Prompt — Once the pictures are set aside, print the records that follow exactly as written.

___ Given data ___

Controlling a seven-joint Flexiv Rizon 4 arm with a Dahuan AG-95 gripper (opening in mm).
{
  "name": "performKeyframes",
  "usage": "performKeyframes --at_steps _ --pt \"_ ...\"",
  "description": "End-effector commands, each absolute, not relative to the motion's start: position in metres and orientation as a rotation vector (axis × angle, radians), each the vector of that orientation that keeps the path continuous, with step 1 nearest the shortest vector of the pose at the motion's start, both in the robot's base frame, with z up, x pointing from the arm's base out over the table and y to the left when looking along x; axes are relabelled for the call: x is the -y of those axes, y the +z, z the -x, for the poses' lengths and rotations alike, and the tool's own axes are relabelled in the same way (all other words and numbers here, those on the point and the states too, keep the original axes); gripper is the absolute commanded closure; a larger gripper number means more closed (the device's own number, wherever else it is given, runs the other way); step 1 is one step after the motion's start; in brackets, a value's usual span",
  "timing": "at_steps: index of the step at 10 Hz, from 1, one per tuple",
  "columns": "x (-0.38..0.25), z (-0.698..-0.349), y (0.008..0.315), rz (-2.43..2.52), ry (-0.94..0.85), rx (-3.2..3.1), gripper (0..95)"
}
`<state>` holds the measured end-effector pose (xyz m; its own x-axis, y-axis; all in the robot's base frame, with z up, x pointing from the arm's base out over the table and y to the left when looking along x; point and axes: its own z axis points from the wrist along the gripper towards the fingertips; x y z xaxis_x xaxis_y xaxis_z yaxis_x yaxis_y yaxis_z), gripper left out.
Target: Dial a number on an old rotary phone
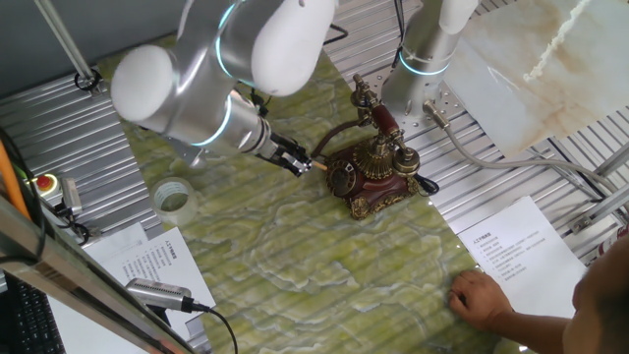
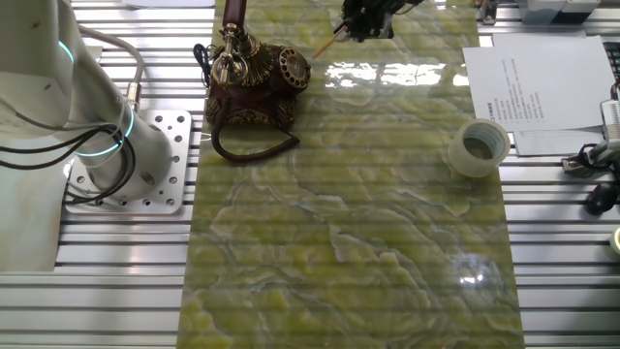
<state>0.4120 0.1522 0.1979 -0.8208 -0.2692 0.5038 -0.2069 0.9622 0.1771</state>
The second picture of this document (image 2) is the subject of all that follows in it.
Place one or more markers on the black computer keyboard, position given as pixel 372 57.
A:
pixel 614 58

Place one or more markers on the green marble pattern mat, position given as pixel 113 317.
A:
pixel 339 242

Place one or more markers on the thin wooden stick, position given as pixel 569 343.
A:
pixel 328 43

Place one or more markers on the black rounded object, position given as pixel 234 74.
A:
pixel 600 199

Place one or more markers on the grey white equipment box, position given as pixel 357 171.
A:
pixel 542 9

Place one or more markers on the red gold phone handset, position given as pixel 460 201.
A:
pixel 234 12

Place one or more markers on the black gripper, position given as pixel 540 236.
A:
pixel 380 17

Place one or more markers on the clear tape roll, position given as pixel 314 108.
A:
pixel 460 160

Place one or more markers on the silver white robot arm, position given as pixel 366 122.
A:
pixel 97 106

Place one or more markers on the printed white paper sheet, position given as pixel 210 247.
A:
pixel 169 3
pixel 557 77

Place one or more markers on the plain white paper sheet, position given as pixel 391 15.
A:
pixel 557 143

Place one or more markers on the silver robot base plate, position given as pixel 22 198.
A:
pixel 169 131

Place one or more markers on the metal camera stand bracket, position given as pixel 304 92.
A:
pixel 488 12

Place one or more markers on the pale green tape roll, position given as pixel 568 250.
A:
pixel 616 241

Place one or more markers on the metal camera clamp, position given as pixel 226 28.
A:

___

Exercise answer —
Controlling a seven-joint Flexiv Rizon 4 arm with a Dahuan AG-95 gripper (opening in mm).
{
  "name": "performKeyframes",
  "usage": "performKeyframes --at_steps _ --pt \"_ ...\"",
  "description": "End-effector commands, each absolute, not relative to the motion's start: position in metres and orientation as a rotation vector (axis × angle, radians), each the vector of that orientation that keeps the path continuous, with step 1 nearest the shortest vector of the pose at the motion's start, both in the robot's base frame, with z up, x pointing from the arm's base out over the table and y to the left when looking along x; axes are relabelled for the call: x is the -y of those axes, y the +z, z the -x, for the poses' lengths and rotations alike, and the tool's own axes are relabelled in the same way (all other words and numbers here, those on the point and the states too, keep the original axes); gripper is the absolute commanded closure; a larger gripper number means more closed (the device's own number, wherever else it is given, runs the other way); step 1 is one step after the motion's start; in brackets, a value's usual span",
  "timing": "at_steps: index of the step at 10 Hz, from 1, one per tuple",
  "columns": "x (-0.38..0.25), z (-0.698..-0.349), y (0.008..0.315), rz (-2.43..2.52), ry (-0.94..0.85), rx (-3.2..3.1), gripper (0..95)"
}
`<state>` holds the measured end-effector pose (xyz m; its own x-axis, y-axis; all in the robot's base frame, with z up, x pointing from the arm's base out over the table and y to the left when looking along x; point and axes: its own z axis points from the wrist along the gripper towards the fingertips; x y z xaxis_x xaxis_y xaxis_z yaxis_x yaxis_y yaxis_z), gripper left out.
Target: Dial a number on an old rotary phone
<state>0.4120 0.1522 0.1979 -0.8208 -0.2692 0.5038 -0.2069 0.9622 0.1771</state>
The second picture of this document (image 2) is the subject of all that follows in it.
Place one or more markers on the black computer keyboard, position given as pixel 372 57.
A:
pixel 614 58

Place one or more markers on the green marble pattern mat, position given as pixel 113 317.
A:
pixel 339 242

Place one or more markers on the thin wooden stick, position given as pixel 569 343.
A:
pixel 328 43

Place one or more markers on the black rounded object, position given as pixel 234 74.
A:
pixel 600 199

Place one or more markers on the grey white equipment box, position given as pixel 357 171.
A:
pixel 542 9

Place one or more markers on the red gold phone handset, position given as pixel 460 201.
A:
pixel 234 12

Place one or more markers on the black gripper, position given as pixel 540 236.
A:
pixel 380 17

Place one or more markers on the clear tape roll, position given as pixel 314 108.
A:
pixel 460 160

Place one or more markers on the silver white robot arm, position given as pixel 366 122.
A:
pixel 97 106

Place one or more markers on the printed white paper sheet, position given as pixel 210 247.
A:
pixel 169 3
pixel 557 77

Place one or more markers on the plain white paper sheet, position given as pixel 391 15.
A:
pixel 557 143

Place one or more markers on the silver robot base plate, position given as pixel 22 198.
A:
pixel 169 131

Place one or more markers on the metal camera stand bracket, position given as pixel 304 92.
A:
pixel 488 12

Place one or more markers on the pale green tape roll, position given as pixel 568 250.
A:
pixel 616 241

Place one or more markers on the metal camera clamp, position given as pixel 226 28.
A:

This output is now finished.